Your objective: Each line below must be printed again exactly.

Data shown:
----

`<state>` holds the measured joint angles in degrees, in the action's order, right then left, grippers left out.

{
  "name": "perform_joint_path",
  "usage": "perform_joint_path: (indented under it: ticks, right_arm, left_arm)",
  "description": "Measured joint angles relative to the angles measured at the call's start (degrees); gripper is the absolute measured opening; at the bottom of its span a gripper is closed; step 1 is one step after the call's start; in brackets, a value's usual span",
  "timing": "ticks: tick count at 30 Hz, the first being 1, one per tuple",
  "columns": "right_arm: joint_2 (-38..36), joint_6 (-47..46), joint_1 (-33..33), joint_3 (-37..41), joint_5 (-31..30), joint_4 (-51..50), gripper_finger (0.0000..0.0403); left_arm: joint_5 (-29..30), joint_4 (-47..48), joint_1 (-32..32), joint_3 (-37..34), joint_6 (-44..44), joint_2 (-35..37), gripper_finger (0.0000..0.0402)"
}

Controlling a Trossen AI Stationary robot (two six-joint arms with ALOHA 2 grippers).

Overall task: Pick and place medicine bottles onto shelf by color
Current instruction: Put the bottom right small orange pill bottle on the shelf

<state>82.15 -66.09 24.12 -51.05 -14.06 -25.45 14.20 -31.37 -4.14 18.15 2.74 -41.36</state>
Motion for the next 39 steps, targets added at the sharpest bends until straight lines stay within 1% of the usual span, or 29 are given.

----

Answer space:
`<state>` holds the measured joint angles in degrees, in the action's order, right then left, grippers left out.

{
  "name": "perform_joint_path",
  "usage": "perform_joint_path: (indented under it: ticks, right_arm, left_arm)",
  "description": "Measured joint angles relative to the angles measured at the call's start (degrees); gripper is the absolute measured opening; at the bottom of its span a gripper is closed; step 1 is one step after the call's start; in brackets, a value's usual span",
  "timing": "ticks: tick count at 30 Hz, the first being 1, one per tuple",
  "columns": "right_arm: joint_2 (-38..36), joint_6 (-47..46), joint_1 (-33..33), joint_3 (-37..41), joint_5 (-31..30), joint_4 (-51..50), gripper_finger (0.0000..0.0403); left_arm: joint_5 (-29..30), joint_4 (-47..48), joint_1 (-32..32), joint_3 (-37..34), joint_6 (-44..44), joint_2 (-35..37), gripper_finger (0.0000..0.0402)"
}

Controlling a Trossen AI Stationary robot (two six-joint arms with ALOHA 2 grippers).

Overall task: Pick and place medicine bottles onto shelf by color
Current instruction: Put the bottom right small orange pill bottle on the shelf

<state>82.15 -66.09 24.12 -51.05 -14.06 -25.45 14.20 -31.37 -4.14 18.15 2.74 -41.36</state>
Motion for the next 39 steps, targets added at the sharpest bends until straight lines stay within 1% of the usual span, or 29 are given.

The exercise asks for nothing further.